[Collected data]
━━━━━━
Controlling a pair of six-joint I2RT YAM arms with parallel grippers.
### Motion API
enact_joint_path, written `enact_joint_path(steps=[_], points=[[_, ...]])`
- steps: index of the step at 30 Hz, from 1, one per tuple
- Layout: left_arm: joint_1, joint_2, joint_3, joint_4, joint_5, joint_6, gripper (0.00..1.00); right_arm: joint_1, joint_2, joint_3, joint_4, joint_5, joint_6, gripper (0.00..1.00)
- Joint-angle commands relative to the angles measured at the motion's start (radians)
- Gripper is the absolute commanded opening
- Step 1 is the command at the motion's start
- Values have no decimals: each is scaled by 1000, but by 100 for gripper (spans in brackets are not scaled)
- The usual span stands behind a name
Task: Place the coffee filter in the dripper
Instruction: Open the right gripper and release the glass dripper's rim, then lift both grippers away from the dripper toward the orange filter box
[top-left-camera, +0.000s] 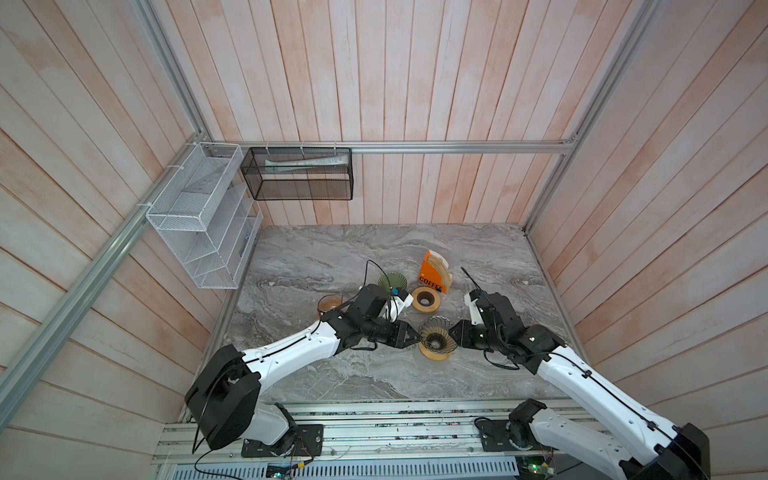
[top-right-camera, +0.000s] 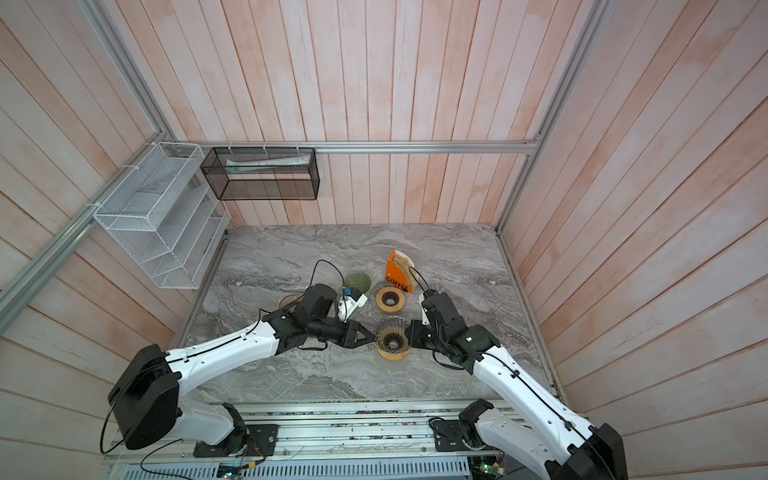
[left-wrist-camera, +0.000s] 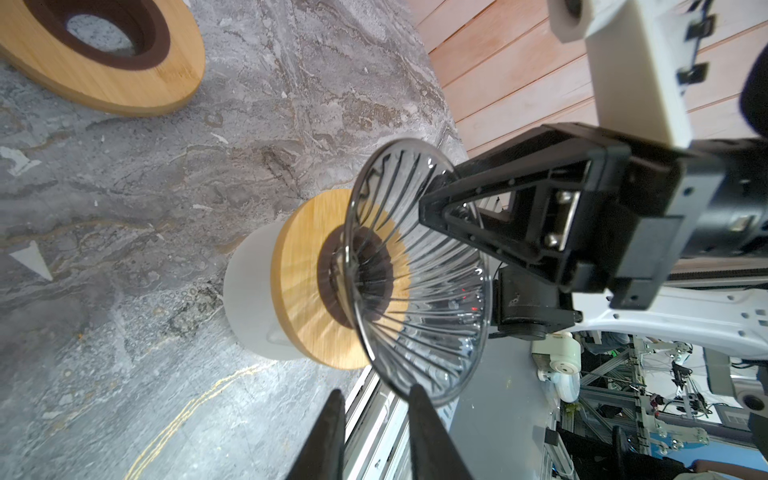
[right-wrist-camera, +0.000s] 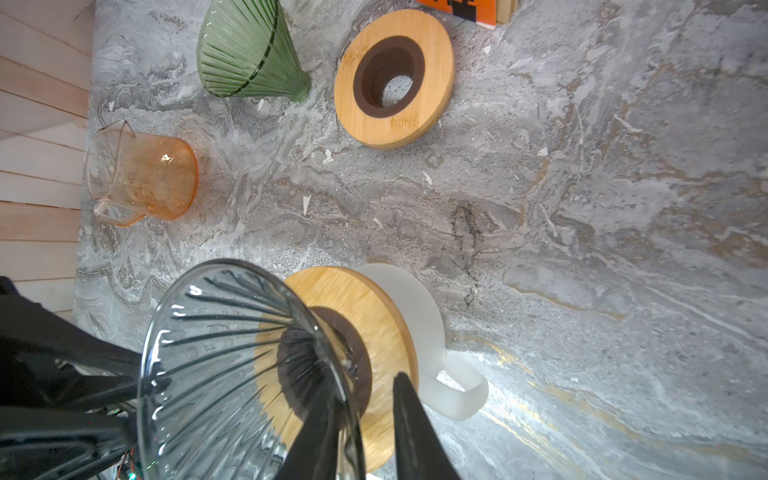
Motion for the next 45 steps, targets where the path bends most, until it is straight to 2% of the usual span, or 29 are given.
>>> enact_joint_path(steps=[1,17,27,30,33,38,45], points=[[-4,-8,14,-46,-21,24,29,-3,-5,39,-51,36,-3,26],[-5,-16,18,-44,-29,25,29,-2,-26,125,-107,52,-28,28],[-3,-31,16,-44,-46,19,29,-3,-48,210,-128,111,-60,28],[10,-45,29,-46,-64,11,29,-12,-33,240,-108,120,-105,25],[61,-58,32,-27,-66,-27,28,-44,4,264,-67,105,-158,20],[167,-62,59,-17,-84,-66,27,-151,60,268,70,17,-229,14],[208,-4,153,43,-83,-93,27,-337,161,232,264,-178,-286,9]])
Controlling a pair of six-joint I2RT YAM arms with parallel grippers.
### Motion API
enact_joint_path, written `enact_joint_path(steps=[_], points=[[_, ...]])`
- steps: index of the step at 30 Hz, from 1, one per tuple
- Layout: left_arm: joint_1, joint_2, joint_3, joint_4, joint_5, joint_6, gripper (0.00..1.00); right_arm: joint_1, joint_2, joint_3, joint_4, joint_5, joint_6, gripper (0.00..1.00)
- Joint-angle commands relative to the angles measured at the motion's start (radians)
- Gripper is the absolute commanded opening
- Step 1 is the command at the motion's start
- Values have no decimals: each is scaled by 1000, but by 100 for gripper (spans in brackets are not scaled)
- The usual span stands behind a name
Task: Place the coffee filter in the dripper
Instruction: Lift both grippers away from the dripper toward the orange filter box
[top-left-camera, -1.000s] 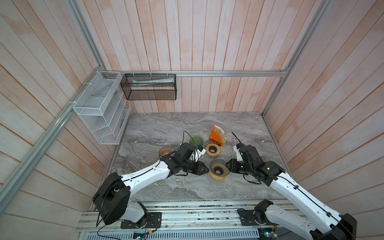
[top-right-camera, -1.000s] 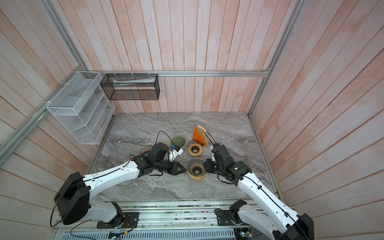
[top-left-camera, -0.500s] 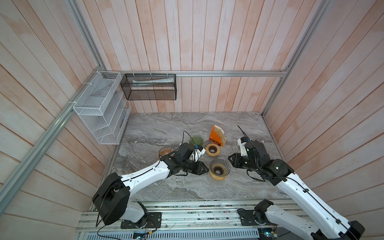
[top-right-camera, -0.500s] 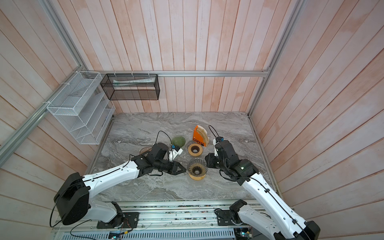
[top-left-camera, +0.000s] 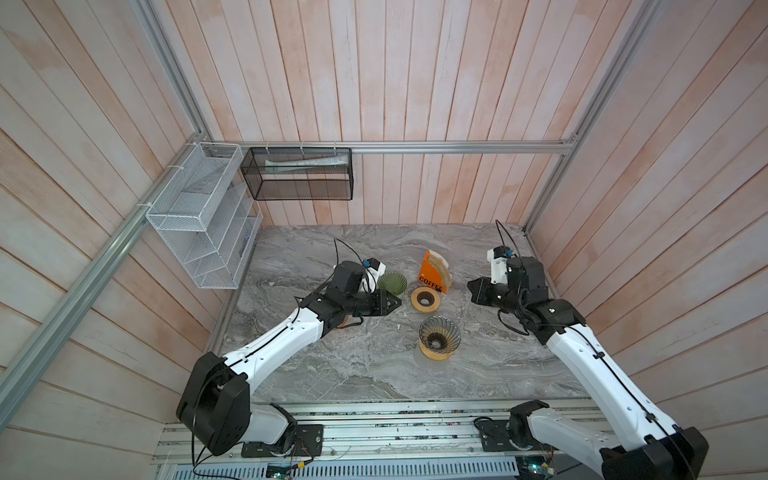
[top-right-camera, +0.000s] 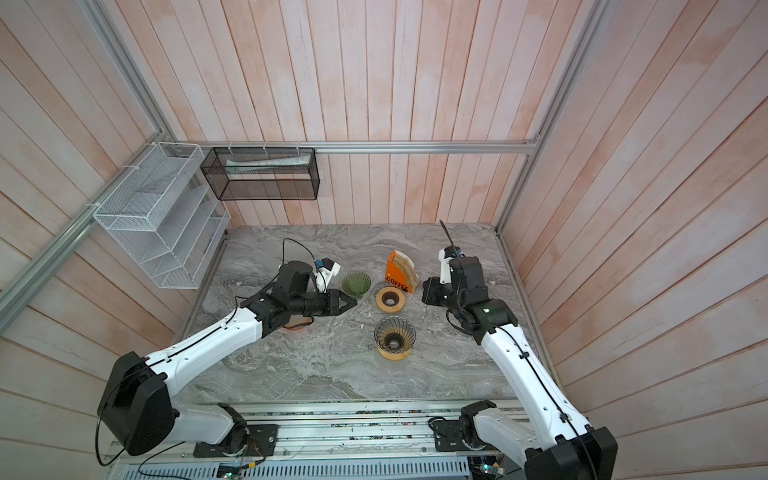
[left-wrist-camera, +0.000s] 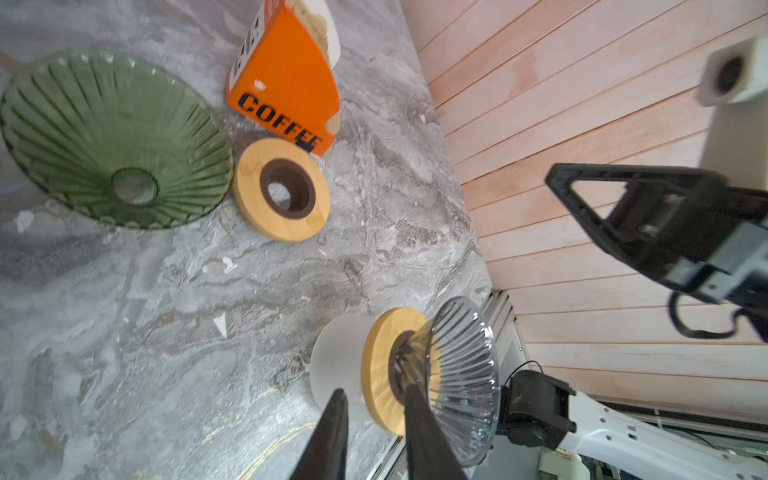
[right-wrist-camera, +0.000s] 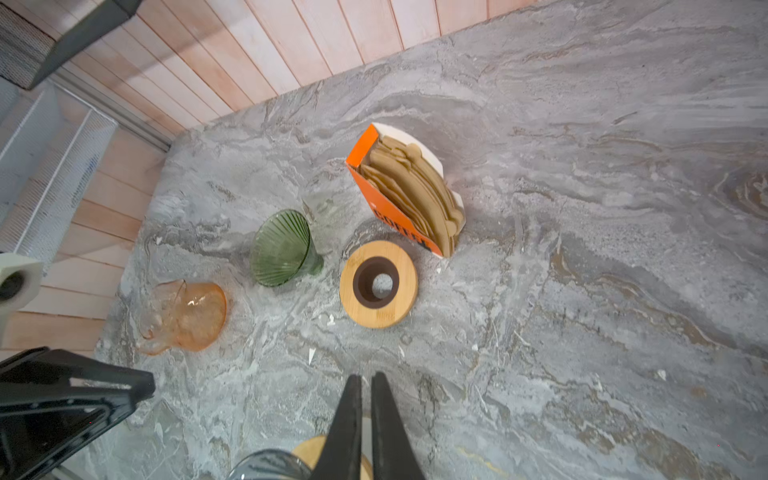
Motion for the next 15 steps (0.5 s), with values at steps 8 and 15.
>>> enact_joint_path(steps=[8,15], points=[[35,119,75,151,51,-47,27,-147,201,-70,270,-182,-97,5],[47,207,169,104,76,-35,27,-177,294,-112,422,-254,-119,10]])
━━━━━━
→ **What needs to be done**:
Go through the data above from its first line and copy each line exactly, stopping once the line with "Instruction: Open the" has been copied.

→ **Task result**:
Controlling a pair of six-joint I2RT YAM arms with parallel grippers.
### Motion API
enact_joint_path, written `enact_joint_path(steps=[_], points=[[_, ...]])`
- steps: index of the step at 30 Hz, from 1, one per tuple
- Layout: left_arm: joint_1, joint_2, joint_3, joint_4, joint_5, joint_6, gripper (0.00..1.00); right_arm: joint_1, joint_2, joint_3, joint_4, joint_5, joint_6, gripper (0.00..1.00)
- Joint-angle commands relative to the angles measured at the motion's start (radians)
- Gripper is the absolute commanded opening
- Step 1 is the command at the motion's start
- Values have no decimals: each is scaled by 1000, but by 100 for gripper (spans in brackets are not scaled)
- The usual span stands behind a name
Task: Place the coffee filter in the dripper
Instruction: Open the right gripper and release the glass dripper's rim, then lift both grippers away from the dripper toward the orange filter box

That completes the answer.